Task requirements
Repeat the records below verbatim, and do not copy their pictures.

════════

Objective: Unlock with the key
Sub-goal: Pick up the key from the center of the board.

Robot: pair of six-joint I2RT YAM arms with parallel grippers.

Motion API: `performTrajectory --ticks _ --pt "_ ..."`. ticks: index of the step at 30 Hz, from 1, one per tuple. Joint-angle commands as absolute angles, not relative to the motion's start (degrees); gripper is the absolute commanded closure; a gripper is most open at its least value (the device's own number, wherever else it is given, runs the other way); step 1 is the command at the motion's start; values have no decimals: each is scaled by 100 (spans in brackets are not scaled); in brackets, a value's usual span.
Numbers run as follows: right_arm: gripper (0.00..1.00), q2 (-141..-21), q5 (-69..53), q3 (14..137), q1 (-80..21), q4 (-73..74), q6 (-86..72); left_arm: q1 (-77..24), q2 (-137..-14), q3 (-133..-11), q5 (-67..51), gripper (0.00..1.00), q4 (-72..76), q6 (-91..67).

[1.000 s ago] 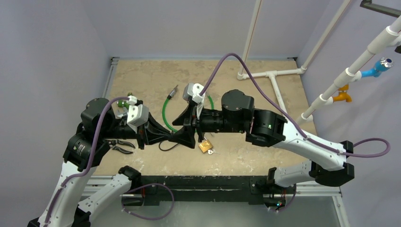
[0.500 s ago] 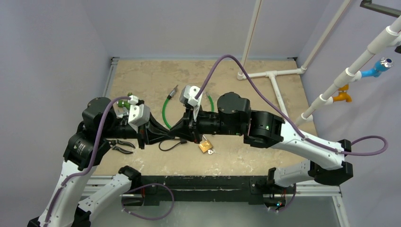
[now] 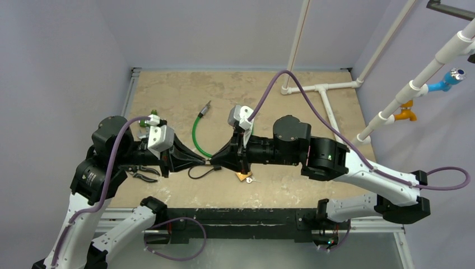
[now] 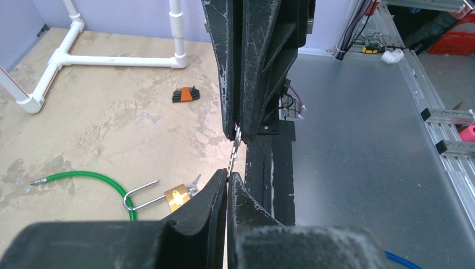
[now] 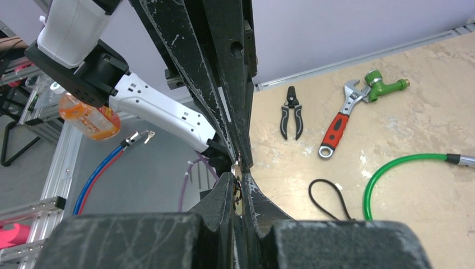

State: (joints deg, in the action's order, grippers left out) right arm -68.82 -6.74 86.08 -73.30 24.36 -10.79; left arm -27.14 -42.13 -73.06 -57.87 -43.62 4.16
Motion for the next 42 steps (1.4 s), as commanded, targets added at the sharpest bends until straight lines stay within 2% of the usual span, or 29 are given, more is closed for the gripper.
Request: performTrajectory --ticks 1,7,9,10,15,17,24,30,32,35,42 --pt "100 -6723 -263 8421 -7286 2279 -1170 -2740 -4102 -7567 -6086 100 -4284 414" --pt "100 -6609 -176 8223 -7286 2112 -1262 -2735 -4050 -7578 -6293 100 -4245 281" --pt "100 -6545 -116 8138 -7286 1984 -1286 -2735 -4028 -7563 -6376 95 -4188 153" --pt "100 -6505 -111 8092 -7291 1908 -1318 -2732 -4032 -7553 -6464 92 -4173 103" --pt "100 -6190 -154 7720 -7286 1394 -1450 -2722 -3961 -7370 -7146 56 -4094 -188" --pt "100 -6092 -137 7636 -7286 1308 -1483 -2723 -3928 -7296 -7177 50 -4103 -158" --pt "100 -6039 -52 7617 -7286 1369 -1529 -2698 -3990 -7334 -6475 54 -4114 -26" --pt "100 -6085 -158 7703 -7286 1364 -1507 -2689 -3992 -7240 -5058 56 -4008 270" --pt "100 -6079 -311 7689 -7286 1296 -1524 -2689 -3992 -7191 -4908 57 -3917 409" --pt "100 -6065 -817 7620 -7286 1090 -1589 -2664 -4042 -7154 -5142 58 -3694 470" --pt "100 -5997 -1634 7416 -7286 560 -1834 -2654 -4270 -7277 -6886 67 -3037 -177"
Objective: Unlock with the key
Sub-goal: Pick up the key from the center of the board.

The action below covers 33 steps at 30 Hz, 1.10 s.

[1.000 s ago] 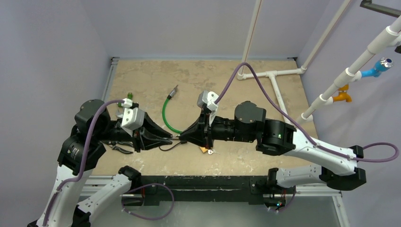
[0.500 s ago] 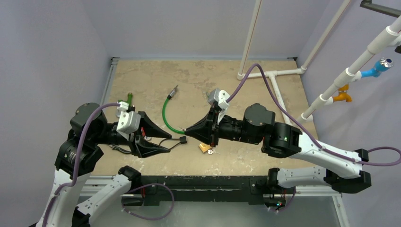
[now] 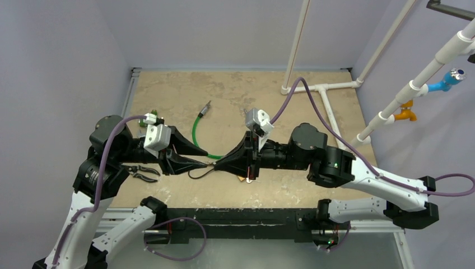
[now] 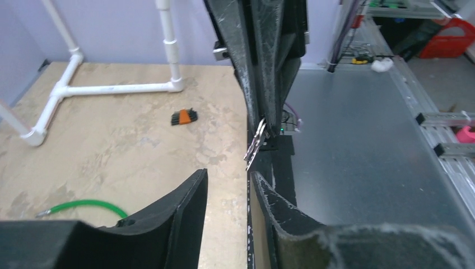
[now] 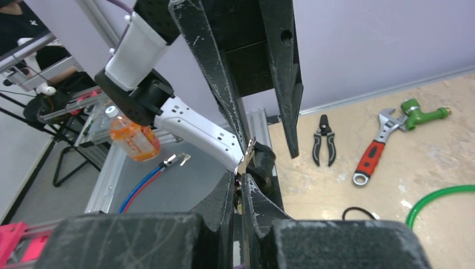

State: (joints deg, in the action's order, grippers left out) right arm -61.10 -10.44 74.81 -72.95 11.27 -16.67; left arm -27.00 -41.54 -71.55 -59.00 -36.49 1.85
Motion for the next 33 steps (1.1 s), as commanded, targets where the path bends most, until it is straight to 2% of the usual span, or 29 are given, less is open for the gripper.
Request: performTrajectory --ticks 1,4,7,17,23,33 --pt "100 -5992 -1650 7408 -7286 546 -1837 -2654 -4265 -7312 -7081 70 -3033 -190" --pt "100 -5953 -1676 7383 -7284 495 -1844 -2654 -4263 -7364 -7830 76 -3072 -307" --pt "100 -5948 -1717 7381 -7278 449 -1846 -2654 -4193 -7366 -8022 74 -3191 -323" --pt "100 -6077 -1886 7403 -7277 306 -1931 -2654 -4075 -7335 -7372 71 -3183 -279" --pt "100 -6030 -1896 7382 -7277 254 -1972 -2654 -4010 -7324 -6308 71 -3689 442" --pt "100 -6172 -1766 7379 -7277 335 -1958 -2654 -4017 -7350 -6921 71 -3187 -159"
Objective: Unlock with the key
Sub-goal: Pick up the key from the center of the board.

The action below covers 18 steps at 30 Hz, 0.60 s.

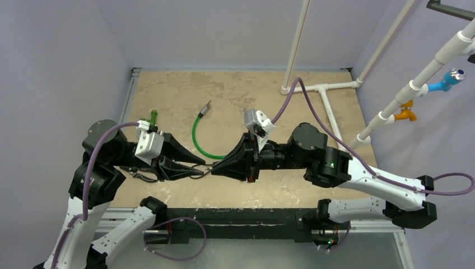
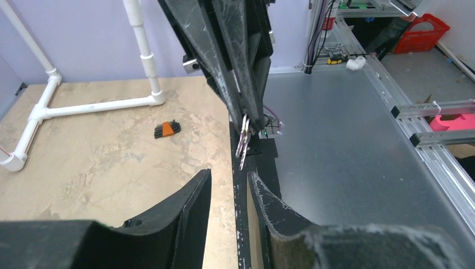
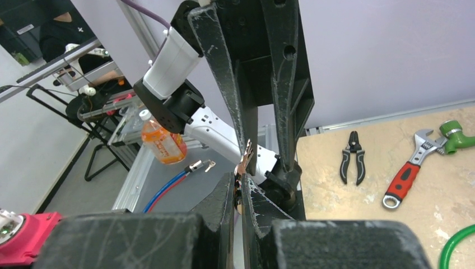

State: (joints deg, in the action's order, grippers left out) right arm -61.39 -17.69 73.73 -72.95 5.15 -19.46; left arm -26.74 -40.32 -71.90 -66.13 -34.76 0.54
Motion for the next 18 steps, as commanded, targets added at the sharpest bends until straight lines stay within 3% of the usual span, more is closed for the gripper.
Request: performTrajectory --ticks 1,12,18 --pt "100 -6167 -1730 7382 -7277 334 -1944 -2654 -4014 -7362 -6972 71 -3190 -193" --pt "100 -6128 -1642 7364 -7260 287 -1927 -2654 -3990 -7377 -7094 70 -3023 -395" --pt "100 -6156 -1635 7319 -7260 233 -1934 -2654 -3978 -7361 -6792 77 -2892 -586"
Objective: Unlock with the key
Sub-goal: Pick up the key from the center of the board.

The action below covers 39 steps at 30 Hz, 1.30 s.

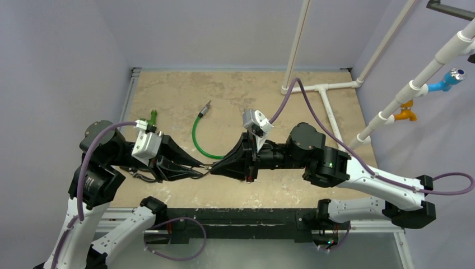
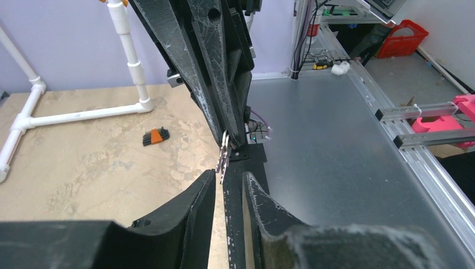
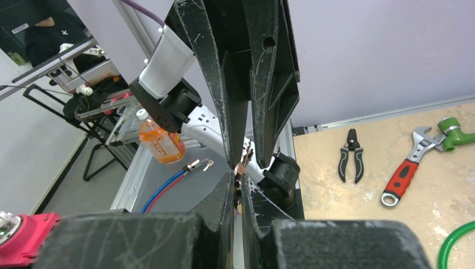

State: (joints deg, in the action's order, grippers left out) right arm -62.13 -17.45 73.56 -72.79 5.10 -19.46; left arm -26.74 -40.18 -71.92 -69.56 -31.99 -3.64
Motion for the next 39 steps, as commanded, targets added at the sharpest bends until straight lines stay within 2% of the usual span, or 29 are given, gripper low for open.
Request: performTrajectory --ticks 1,3,5,13,14,15,16,17,18,19,25,29,35,39 --pt "100 -6161 -1634 7320 -7260 229 -1936 -2654 -3972 -7357 -6783 81 -2872 -596" --pt "100 -6157 -1618 7315 -7252 205 -1934 -2654 -3965 -7364 -6770 92 -2860 -602" --pt "100 -6140 -1600 7285 -7251 158 -1940 -2654 -3980 -7373 -6783 99 -2893 -589" --pt "100 -6144 -1513 7225 -7251 103 -1953 -2654 -3966 -7365 -6798 100 -2905 -554" --pt "95 -6143 -1430 7243 -7251 150 -1940 -2654 -3975 -7376 -6788 100 -2922 -547" --pt "84 -6118 -1322 7259 -7251 212 -1936 -2654 -3981 -7394 -6762 100 -2983 -492" --pt "62 -6089 -1209 7278 -7251 289 -1919 -2654 -3988 -7405 -6732 100 -3067 -423" --pt "48 -6047 -1015 7337 -7251 390 -1910 -2654 -3991 -7417 -6706 100 -3154 -356" --pt "39 -5969 -877 7378 -7251 495 -1884 -2654 -3990 -7419 -6672 100 -3230 -288" --pt "37 -5886 -774 7411 -7251 596 -1847 -2654 -3997 -7418 -6645 100 -3322 -223" --pt "34 -5468 -257 7471 -7251 733 -1639 -2654 -4057 -7411 -6514 100 -3681 -26" --pt "34 -5572 -412 7548 -7251 726 -1460 -2654 -4206 -7624 -6383 100 -4186 471" --pt "44 -6245 -1038 7803 -7251 815 -1218 -2727 -4527 -8106 -5627 100 -5246 1022" --pt "44 -6597 -1077 7813 -7251 946 -1040 -2818 -4868 -8711 -5172 100 -6338 1733"
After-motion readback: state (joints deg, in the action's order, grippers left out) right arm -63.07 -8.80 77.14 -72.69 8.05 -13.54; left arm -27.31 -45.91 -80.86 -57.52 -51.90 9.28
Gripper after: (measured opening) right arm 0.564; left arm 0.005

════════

Answer to this task
Objective: Unlock with the key
Sub-goal: Pick up the key from the center of the board.

Robot: pair of six-joint I2RT YAM arms with parallel grippers.

Motion API: `performTrajectory --ticks _ --pt "_ ..."`. ticks: index of the step at 30 Hz, from 1, one per tuple. Joint-angle commands as absolute angles, not relative to the motion's start (degrees); gripper is the absolute commanded closure; a gripper is most open at its least value (the device's own number, wherever else it is given, runs the other way); step 1 is the command at the motion's start; values have no decimals: each is scaled by 100 (spans in brackets are not scaled); in brackets, a value's usual span.
Numbers run as follows: right_arm: gripper (0.00..1.00), q2 (-141..-21), q5 (-69..53), q3 (14..137), q1 (-80..21), q4 (-73..74), q6 (-86..72); left_arm: q1 (-77..24), q2 (-137..-14), q3 (-133..-11), q5 (-67..51), gripper (0.00..1.00), q4 (-72..76), q6 (-91..67).

[1.000 s ago] 
[0.500 s ago] 
[now] 
[now] 
[now] 

State: (joints deg, in the action's order, grippers left out) right arm -68.82 -6.74 86.08 -73.30 24.36 -10.79; left arm -27.14 -42.13 -73.06 -57.87 -43.62 4.16
Motion for the next 42 steps (1.4 s), as commanded, targets added at the sharpest bends until straight lines stay within 2% of the usual span, or 29 are given, more is closed for the gripper.
Request: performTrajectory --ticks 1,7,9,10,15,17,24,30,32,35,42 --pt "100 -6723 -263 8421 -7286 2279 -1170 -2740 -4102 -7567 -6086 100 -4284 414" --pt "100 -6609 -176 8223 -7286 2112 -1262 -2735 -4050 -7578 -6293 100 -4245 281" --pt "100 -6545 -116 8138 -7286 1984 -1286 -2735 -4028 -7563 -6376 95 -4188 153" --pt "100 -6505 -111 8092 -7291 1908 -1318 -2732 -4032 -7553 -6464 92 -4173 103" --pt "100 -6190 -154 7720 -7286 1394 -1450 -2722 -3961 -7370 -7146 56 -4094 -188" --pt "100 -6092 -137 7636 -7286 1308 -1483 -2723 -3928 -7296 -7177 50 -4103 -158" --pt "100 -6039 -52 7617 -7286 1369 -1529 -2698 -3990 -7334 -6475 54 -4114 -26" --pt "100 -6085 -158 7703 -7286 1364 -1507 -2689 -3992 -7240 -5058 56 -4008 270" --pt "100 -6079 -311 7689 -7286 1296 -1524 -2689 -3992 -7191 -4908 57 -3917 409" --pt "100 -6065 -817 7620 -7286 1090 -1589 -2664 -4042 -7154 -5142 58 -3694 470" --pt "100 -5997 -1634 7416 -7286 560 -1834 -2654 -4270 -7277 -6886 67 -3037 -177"
Objective: Unlock with the key
Sub-goal: Pick up the key from the center of the board.

The action below covers 33 steps at 30 Hz, 1.10 s.

[1.000 s ago] 
[0.500 s ago] 
[now] 
[now] 
[now] 

State: (joints deg, in the action's order, grippers left out) right arm -61.10 -10.44 74.81 -72.95 11.27 -16.67; left arm -27.00 -41.54 -71.55 -59.00 -36.49 1.85
Motion for the next 33 steps (1.1 s), as commanded, targets where the path bends most, until it is straight to 2% of the usual span, or 29 are given, less is open for the gripper.
Request: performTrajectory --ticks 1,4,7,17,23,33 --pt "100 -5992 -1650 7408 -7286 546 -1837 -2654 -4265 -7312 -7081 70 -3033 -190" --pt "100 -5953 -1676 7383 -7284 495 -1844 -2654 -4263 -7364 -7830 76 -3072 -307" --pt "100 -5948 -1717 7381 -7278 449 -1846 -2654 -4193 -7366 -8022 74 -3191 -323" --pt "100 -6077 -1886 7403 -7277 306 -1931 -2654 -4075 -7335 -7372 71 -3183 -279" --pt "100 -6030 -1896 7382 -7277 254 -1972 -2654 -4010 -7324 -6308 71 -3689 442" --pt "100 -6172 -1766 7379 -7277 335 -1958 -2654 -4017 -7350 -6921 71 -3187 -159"
Objective: Unlock with the key
Sub-goal: Pick up the key from the center of the board.

The action below covers 18 steps at 30 Hz, 0.60 s.


State: (joints deg, in the action's order, grippers left out) right arm -61.39 -17.69 73.73 -72.95 5.15 -19.46; left arm -26.74 -40.32 -71.90 -66.13 -34.76 0.54
Motion for the next 18 steps, as commanded, targets added at the sharpest bends until straight lines stay within 3% of the usual span, more is closed for the gripper.
Request: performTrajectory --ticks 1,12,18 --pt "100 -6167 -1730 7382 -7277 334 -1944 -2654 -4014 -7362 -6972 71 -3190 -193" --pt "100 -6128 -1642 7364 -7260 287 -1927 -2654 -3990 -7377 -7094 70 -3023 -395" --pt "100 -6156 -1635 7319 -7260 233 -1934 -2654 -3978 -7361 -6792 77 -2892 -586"
Objective: Unlock with the key
Sub-goal: Pick up the key from the center of the board.

The action below covers 39 steps at 30 Hz, 1.30 s.


State: (joints deg, in the action's order, grippers left out) right arm -62.13 -17.45 73.56 -72.79 5.10 -19.46; left arm -26.74 -40.18 -71.92 -69.56 -31.99 -3.64
Motion for the next 39 steps, as commanded, targets added at the sharpest bends until straight lines stay within 2% of the usual span, or 29 are given, gripper low for open.
Request: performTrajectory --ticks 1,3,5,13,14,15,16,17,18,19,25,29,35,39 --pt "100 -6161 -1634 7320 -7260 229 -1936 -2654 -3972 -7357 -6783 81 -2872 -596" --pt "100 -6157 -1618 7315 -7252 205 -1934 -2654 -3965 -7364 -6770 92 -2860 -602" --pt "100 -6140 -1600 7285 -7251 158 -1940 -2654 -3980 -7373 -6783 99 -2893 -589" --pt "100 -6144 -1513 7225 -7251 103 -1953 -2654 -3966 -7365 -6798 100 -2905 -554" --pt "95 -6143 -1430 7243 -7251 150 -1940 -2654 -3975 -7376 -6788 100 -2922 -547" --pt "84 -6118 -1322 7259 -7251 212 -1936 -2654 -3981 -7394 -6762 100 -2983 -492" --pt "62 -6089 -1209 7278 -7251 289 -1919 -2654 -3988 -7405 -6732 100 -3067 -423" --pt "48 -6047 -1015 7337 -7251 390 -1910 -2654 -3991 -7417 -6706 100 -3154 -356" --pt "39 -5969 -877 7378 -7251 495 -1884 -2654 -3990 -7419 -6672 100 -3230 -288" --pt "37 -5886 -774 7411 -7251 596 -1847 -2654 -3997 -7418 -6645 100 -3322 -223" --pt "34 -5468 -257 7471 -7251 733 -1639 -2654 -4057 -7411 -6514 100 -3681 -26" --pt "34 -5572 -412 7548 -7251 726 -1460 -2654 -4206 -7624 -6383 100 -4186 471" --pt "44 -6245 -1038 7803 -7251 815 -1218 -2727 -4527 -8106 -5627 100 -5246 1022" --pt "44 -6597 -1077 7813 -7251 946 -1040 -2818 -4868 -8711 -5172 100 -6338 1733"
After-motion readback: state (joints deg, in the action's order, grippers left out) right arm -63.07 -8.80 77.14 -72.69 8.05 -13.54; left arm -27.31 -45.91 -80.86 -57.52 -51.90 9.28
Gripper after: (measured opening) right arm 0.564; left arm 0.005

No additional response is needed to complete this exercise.